1961 Anayasası’yla yitirdiğimiz pek çok sosyal hakkın yanı sıra, bugün dövüne dövüne aradığımız bağımsız yargı en büyük kaybımız oldu.

Bağımsız yargı demek, elbette ki yargıçların bağımsızlığı demekti. 1961 Anayasası, hepsi yargıçlardan oluşan Yüksek Hâkimler Kurulu’yla işte bunu sağlamıştı. Adalet bakanının kurul toplantılarına katılmaya hakkı vardı ama oy hakkı yoktu. Yani adalet, siyasal erkin baskısından bağımsızdı.

Yüksek Hâkimler Kurulu binası, Ankara’da Tuna Caddesi’nde mücevher gibi bir yapıydı.

Cahit Türesay, Mazhar Budak gibi efsane hukukçu başkanları vardı. Rahmi Süray, Apti Güngör, Şevket Tümer, Vasıf Dinçer gibi üyeleri.

Türkiye Cumhuriyeti’nde bir zamanlar Nurettin Doğan, Vehbi Canbilen ve hem büyük hukukçu hem de felsefe kitapları yazarı İsmail Özmen gibi yargıçlar Yargıtay üyeliğine seçilirdi.

GÜDÜMLÜ ADALET

Bu değerli hukukçuların ortak özelliği, “hâkim teminatı” ilkesine titizlikle bağlı kalmalarıydı. Politika, onların adalete hizmet ettiği kapıdan içeri giremezdi.

Bırakın bir yargıca “şöyle karar ver” talimatı, talimatın iması bile çok sert ve bağışlanmaz biçimde cezalandırılır, cezalandırılacağı da bilinirdi.

12 Eylül askeri darbesi Yüksek Hâkimler Kurulu’nun hakkından geldi. Yolunu döşediği FETÖ yargıyı biçti, ondan boşalan yere oturan bugünkü patronaj da Yüksek Hâkim ve Savcılar Kurulu’nu modele göre dikti.

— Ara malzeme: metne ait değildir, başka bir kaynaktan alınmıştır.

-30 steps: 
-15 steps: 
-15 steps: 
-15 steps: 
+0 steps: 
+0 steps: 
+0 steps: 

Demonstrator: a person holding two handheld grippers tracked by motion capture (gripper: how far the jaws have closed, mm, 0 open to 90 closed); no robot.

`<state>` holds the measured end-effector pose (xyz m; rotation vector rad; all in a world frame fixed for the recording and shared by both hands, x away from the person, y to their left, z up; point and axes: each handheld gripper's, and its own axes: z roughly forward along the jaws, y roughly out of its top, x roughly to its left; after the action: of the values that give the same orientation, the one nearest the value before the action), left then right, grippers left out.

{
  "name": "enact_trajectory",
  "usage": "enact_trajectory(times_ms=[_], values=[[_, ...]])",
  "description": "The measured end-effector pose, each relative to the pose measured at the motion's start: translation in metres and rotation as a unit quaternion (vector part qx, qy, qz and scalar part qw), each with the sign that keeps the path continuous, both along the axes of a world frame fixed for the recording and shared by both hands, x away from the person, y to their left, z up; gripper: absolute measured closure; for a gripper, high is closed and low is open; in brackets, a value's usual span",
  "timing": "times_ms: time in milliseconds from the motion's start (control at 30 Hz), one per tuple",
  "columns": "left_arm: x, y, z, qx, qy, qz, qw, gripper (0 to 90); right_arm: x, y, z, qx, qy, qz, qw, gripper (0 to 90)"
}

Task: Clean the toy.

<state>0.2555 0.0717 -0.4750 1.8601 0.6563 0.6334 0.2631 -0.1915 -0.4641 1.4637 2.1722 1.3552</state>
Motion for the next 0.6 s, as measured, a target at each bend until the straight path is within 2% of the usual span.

Artık Yüksek Hâkim ve Savcılar Kurulu’nun başkanı, bizzat adalet bakanı. Müsteşarı da kurulun doğal üyesi. Yani siyasal erk yargının başında, siyaset adaletin içinde ikamet ediyorlar. Doğal olarak ne yargı bağımsızlığı kaldı ne de güven veren adalet kurumu.

YOKSULUN ADI, SOYGUNUN TADI

1970’li yıllarda Yüksek Hâkimler Kurulu’nda görev yapmış emekli bir tetkik hâkimi, elinde elbette Cumhuriyet gazetesiyle Tuna Caddesi’nde yürürken gökdelenlerin arasında boğulmuş simge yapıda geçirdiği ömrü düşündü.

Kadın, erkek ayrımı olmadan meslektaşlarıyla aynı ilkeleri savundukları, hukukun üstünlüğünü savunmak için dayanıştıkları günleri anımsadı.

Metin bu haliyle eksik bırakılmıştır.